PROBLEM DESCRIPTION
All records that follow are to be copied exactly, with images omitted.

DATA TO EXAMINE
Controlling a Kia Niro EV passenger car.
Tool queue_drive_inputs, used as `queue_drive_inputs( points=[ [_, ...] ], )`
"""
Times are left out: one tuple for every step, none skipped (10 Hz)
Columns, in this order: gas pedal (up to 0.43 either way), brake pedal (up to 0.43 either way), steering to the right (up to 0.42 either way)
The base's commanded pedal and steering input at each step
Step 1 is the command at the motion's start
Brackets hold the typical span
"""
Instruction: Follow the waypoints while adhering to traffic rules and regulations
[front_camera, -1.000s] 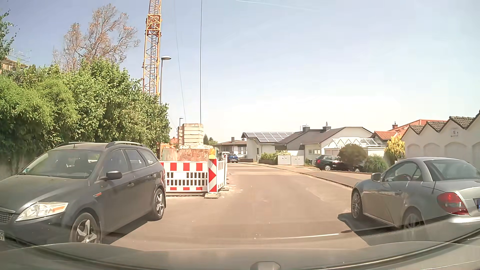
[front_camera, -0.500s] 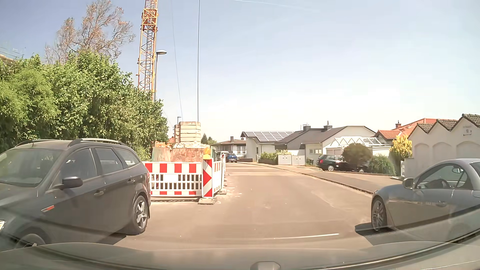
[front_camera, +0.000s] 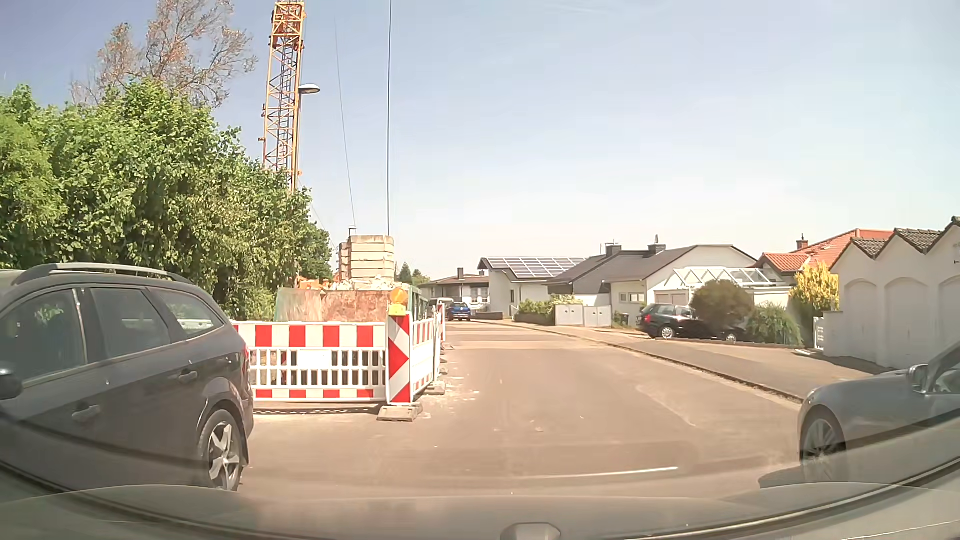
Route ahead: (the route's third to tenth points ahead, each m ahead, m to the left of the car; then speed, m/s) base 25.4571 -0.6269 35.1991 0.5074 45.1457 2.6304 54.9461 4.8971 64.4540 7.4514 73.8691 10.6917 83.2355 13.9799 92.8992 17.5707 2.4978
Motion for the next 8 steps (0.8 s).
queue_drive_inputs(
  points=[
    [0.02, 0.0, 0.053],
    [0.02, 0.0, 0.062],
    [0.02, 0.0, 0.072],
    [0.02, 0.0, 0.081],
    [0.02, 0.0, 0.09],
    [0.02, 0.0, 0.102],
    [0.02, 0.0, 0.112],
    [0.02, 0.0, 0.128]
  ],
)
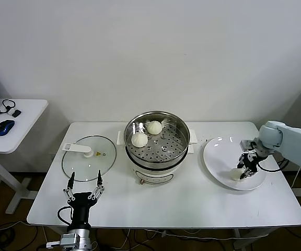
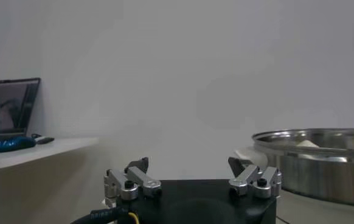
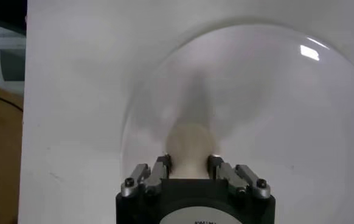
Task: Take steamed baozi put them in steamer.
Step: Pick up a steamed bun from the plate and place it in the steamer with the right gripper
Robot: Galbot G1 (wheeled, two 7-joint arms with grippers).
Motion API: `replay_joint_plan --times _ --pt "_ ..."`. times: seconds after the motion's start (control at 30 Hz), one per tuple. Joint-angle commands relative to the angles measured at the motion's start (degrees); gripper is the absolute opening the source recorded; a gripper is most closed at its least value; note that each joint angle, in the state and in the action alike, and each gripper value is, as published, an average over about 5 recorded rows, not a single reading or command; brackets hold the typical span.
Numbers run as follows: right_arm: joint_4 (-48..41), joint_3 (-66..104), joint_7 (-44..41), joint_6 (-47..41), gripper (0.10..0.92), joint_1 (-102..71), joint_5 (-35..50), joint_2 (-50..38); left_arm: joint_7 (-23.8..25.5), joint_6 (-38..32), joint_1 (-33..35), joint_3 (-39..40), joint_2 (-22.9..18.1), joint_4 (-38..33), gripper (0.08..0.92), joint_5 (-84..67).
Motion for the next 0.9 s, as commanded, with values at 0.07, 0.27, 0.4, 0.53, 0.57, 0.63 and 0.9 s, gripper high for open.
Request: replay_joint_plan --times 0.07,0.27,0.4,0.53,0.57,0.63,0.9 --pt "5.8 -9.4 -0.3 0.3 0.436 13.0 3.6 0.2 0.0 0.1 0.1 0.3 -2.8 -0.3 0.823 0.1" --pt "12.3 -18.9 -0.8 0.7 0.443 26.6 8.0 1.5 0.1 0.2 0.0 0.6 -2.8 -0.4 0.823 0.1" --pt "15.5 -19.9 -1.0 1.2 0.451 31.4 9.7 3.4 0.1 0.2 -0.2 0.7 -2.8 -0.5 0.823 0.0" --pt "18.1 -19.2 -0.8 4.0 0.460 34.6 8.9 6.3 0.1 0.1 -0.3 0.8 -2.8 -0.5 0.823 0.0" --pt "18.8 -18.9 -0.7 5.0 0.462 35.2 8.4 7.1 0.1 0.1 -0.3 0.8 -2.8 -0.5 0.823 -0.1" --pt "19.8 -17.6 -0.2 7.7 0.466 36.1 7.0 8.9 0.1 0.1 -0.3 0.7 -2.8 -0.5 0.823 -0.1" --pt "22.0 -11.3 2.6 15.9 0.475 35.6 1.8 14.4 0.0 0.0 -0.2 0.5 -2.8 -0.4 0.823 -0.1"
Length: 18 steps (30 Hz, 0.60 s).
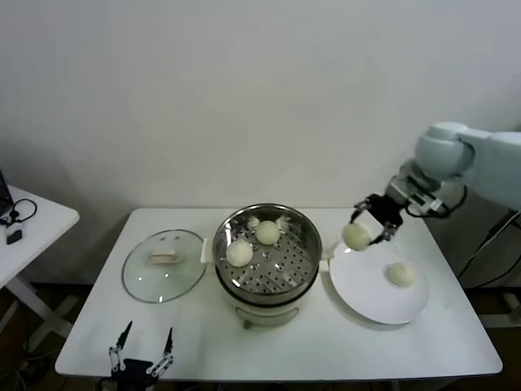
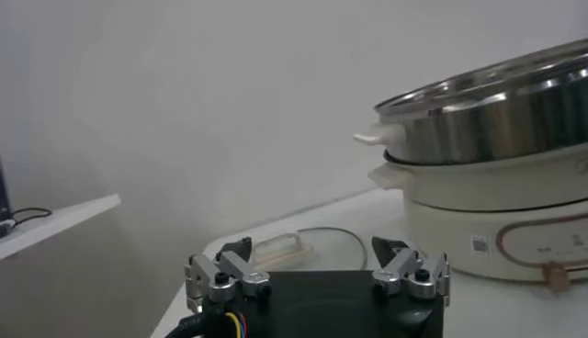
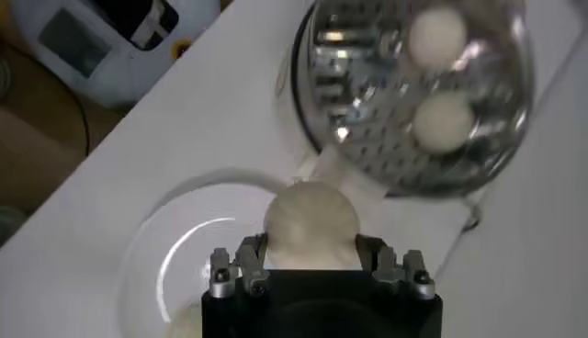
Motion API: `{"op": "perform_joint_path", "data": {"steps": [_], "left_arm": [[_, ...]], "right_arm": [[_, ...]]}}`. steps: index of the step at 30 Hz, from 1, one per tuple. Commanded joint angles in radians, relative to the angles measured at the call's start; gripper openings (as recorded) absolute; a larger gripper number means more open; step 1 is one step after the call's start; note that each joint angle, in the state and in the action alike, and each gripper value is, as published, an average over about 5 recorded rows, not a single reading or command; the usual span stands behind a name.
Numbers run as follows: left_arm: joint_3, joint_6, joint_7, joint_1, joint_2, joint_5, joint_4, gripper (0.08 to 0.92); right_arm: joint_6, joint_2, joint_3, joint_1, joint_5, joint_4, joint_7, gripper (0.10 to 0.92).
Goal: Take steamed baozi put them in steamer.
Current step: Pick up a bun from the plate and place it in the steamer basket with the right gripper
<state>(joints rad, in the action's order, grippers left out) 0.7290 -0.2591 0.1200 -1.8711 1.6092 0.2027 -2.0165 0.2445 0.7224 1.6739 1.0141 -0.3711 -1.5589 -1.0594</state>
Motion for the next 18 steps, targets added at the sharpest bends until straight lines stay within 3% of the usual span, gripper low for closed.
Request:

RESULT OF THIS EXERCISE
Controlling a Kia Niro EV passenger car.
Tool queue_drive_inputs, used as `queue_drive_inputs( points=[ [_, ...] ], )`
"""
Times are left out: one tuple for every step, none skipped (10 Hz)
Columns, in this order: gas pedal (up to 0.43 either way), brake pedal (up to 0.43 either way), steering to the right (up to 0.42 either way)
The base's commanded pedal and steering input at each step
Step 1 is the command at the motion's start
Brackets hold the typical span
"""
Instruction: Follow the waypoints while adhering to traffic rules and regulations
[front_camera, -1.000s] 
[front_camera, -0.500s] 
[front_camera, +0.000s] 
Route ahead: (the route's third to tenth points ahead, each m ahead, m to the left of the car; then speed, m/s) base 25.4571 -0.6269 35.1991 0.5074 45.1457 2.6304 54.9461 4.8971 64.4540 7.4514 73.8691 10.6917 83.2355 13.9799 92.8992 17.5707 2.4978
Motion for the next 8 steps (0.8 s).
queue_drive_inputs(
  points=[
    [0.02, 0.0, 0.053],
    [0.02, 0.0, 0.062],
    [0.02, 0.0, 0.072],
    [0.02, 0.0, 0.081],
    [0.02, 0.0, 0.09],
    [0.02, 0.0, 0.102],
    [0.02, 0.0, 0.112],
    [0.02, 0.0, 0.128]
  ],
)
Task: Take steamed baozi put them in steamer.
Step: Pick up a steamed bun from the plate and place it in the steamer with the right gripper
Robot: Galbot G1 (wheeled, two 7-joint arms with grippers).
Motion API: `replay_joint_plan --times _ --pt "_ ..."`. times: seconds after the motion's start (control at 30 Hz), one per tuple. Joint-angle commands relative to the angles measured at the motion's start (degrees); gripper is the absolute opening the source recorded; a gripper is most closed at its least value; note that each joint angle, in the state and in the action alike, and each gripper value is, as published, an average over about 5 recorded rows, not a single reading or command; brackets hold the typical span.
Numbers run as follows: right_arm: joint_4 (-48..41), joint_3 (-66..104), joint_7 (-44..41), joint_6 (-47..41), gripper (0.10..0.92), joint_1 (-102..71), joint_5 (-35..50), joint_2 (-50..38); left_arm: joint_7 (-23.8..25.5), joint_6 (-38..32), joint_1 (-33..35), joint_3 (-39..40), joint_2 (-22.9..18.1), joint_4 (-38..33), gripper (0.08..0.92), joint_5 (-84..67).
Motion for the next 0.9 s, as commanded, with values at 0.07, 0.27, 0.4, 0.53, 0.57, 0.63 and 0.9 s, gripper high for open.
Request: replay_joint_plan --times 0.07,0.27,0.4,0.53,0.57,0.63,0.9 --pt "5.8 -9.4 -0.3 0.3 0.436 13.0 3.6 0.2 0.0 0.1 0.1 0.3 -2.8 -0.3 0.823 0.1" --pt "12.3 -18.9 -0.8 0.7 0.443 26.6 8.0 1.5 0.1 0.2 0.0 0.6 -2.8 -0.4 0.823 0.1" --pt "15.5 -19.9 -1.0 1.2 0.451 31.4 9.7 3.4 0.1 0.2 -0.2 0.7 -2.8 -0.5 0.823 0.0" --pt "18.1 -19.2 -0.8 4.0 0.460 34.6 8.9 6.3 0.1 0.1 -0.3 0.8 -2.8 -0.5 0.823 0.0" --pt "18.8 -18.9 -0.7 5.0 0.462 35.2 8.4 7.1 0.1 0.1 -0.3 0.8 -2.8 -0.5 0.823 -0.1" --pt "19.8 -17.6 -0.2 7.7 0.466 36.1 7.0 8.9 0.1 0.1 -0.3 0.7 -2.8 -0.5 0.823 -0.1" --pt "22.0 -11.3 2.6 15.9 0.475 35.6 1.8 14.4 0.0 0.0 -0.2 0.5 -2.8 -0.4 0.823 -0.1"
Length: 18 steps (30 Hz, 0.60 s).
Motion API: `{"op": "perform_joint_path", "data": {"steps": [_], "left_arm": [[_, ...]], "right_arm": [[_, ...]]}}`. steps: index of the step at 30 Hz, from 1, one per tuple. Commanded joint angles in radians, relative to the angles measured at the call's start; gripper openings (as recorded) absolute; a larger gripper number means more open; step 1 is one step after the call's start; note that each joint angle, in the state and in the action alike, and each gripper value is, as published, an average over about 5 recorded rows, not a single reading or command; the usual span stands behind a name.
Numbers run as follows: left_arm: joint_3, joint_6, joint_7, joint_1, joint_2, joint_5, joint_4, gripper (0.08 to 0.92); right_arm: joint_6, joint_2, joint_3, joint_1, joint_5, joint_4, joint_7, gripper (0.10 to 0.92).
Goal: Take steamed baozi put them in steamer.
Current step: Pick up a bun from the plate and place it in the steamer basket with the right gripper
<state>(joints rad, in the action's order, grippers left out) 0.7290 -0.2591 0.1200 -1.8711 1.6092 0.2027 -2.0165 0.2445 0.7224 1.6739 1.0141 -0.3711 -1.5589 -1.0594</state>
Motion for the next 18 steps, targets added at the sharpest bends until straight lines stay within 3% of the usual span, gripper low for closed.
Request:

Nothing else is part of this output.